To augment the concern this issue has raised, legalization has been followed by uncontrolled growth of illegal brothels. These brothels, beyond the scope of legislation and scrutiny, completely defeat the purpose of legalization. In Austria, 90% of prostituted people are originally from other countries. The foreigners and minors in these brothels constitute 80% of the employed in Amsterdam and 70% of them have no papers, no identity and no human rights. These women are trafficked at prices ranging from $6000 to $15000 and bound by their obligations and servitude. The post-legalization impacts have been undesirable and disgraceful – while the plight of these women has gone from bad to worse, Dutch government takes in US $1 billion $202 million annually in taxes, thereby becoming one of Europe’s largest pimps.

The advocates legalizing prostitution in Australia maintained that taking such a step would solve problems endemic to such a profession by controlling organized crime of the sex industry, and gradually deregulating its expansion and thereby minimizing the violence to which prostituted people are subjected. In fact, the legislation has solved none of these problems: on the contrary, it has given rise to new ones, including child prostitution, which has increased significantly since legalization. Brothels are expanding and police in Victoria estimate that there are 400 illegal brothels as opposed to the 100 legal ones.. Although there was a belief that legalization would make possible control of the sex industry, the illegal industry is now “out of control”.

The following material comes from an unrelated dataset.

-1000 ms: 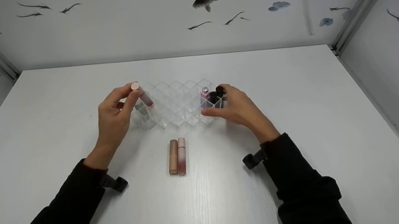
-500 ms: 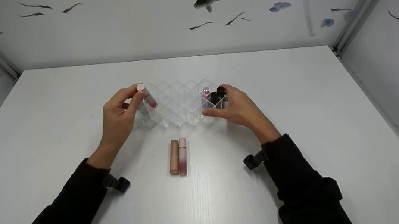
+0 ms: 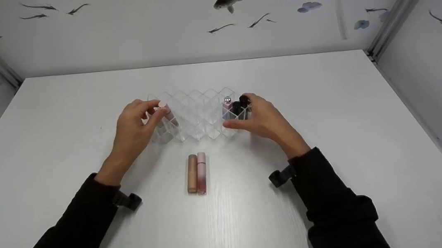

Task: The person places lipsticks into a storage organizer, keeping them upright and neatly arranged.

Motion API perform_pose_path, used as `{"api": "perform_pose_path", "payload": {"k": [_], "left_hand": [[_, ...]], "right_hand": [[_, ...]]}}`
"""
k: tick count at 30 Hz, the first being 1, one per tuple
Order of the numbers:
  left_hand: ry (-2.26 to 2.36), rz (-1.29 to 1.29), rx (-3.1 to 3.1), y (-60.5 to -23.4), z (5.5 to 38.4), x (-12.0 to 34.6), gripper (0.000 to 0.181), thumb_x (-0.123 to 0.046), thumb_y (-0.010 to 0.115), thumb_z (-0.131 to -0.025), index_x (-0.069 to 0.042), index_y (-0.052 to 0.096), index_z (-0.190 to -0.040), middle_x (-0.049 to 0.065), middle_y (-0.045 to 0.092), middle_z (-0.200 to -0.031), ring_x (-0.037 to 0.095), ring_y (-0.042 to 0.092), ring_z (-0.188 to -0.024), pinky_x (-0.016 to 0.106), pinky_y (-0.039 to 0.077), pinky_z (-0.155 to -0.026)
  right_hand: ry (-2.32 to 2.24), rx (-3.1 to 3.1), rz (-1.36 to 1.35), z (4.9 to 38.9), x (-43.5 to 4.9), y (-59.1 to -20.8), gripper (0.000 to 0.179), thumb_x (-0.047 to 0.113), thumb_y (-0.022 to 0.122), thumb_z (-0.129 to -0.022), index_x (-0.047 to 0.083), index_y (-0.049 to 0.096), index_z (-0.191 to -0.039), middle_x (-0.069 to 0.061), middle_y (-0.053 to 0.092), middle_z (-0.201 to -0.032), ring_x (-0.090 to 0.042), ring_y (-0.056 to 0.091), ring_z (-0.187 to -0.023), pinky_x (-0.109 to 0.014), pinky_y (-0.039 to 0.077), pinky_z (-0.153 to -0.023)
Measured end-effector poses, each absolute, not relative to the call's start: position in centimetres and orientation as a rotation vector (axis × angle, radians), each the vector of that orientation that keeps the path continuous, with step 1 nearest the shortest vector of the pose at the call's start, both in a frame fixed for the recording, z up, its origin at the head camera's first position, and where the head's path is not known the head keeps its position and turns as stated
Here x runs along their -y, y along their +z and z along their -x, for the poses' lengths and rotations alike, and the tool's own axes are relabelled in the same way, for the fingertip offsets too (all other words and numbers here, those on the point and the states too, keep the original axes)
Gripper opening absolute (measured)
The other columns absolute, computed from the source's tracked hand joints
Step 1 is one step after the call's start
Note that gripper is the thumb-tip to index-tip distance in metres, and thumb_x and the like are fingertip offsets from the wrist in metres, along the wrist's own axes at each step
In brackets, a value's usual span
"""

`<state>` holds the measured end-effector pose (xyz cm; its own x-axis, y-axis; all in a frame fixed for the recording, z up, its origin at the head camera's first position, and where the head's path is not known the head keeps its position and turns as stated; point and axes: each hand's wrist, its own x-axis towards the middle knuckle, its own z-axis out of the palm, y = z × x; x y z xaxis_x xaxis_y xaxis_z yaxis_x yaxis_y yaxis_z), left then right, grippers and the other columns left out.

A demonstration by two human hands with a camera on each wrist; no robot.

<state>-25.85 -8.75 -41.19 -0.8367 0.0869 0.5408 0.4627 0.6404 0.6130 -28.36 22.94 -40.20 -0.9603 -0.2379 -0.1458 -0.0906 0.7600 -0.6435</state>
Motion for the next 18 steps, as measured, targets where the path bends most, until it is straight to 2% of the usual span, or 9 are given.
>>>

A government may be well intentioned in its approach towards legalization, but more often than not, its intentions are misdirected and fail to address the problem in hand. Studies by CATW indicate that such establishments only protect the customers and do little to guarantee the safety of the prostitutes. The pimps, ironically, become respectable businessmen. Those gaining impunity are the exploiters- the exploited remain helpless. Behind closed doors, anything can happen. Everything is permissible and there is no one to "protect" the women.

When interviewed by the CATW, a majority of the women involved in prostitution expressed their disapproval towards the idea the idea of legalization. They felt that the government would be taking away their last shred of respect by sanctioning such an illicit activity. At the end of the day, however respectable and recognized a profession prostitution may become, it undeniably does a nation more harm than good. The main objective of decriminalization, which is to curb prostitution in the long run, seems to have backfired completely.

The alternative is the policy adopted by Sweden, which criminalizes those who benefit from prostitution – the pimps and the customers – and decriminalizes the activities of the prostituted people, who are regarded as the prey and the victims of organized pimping. Sweden has shown the way forward as this is a viable and inclusive policy.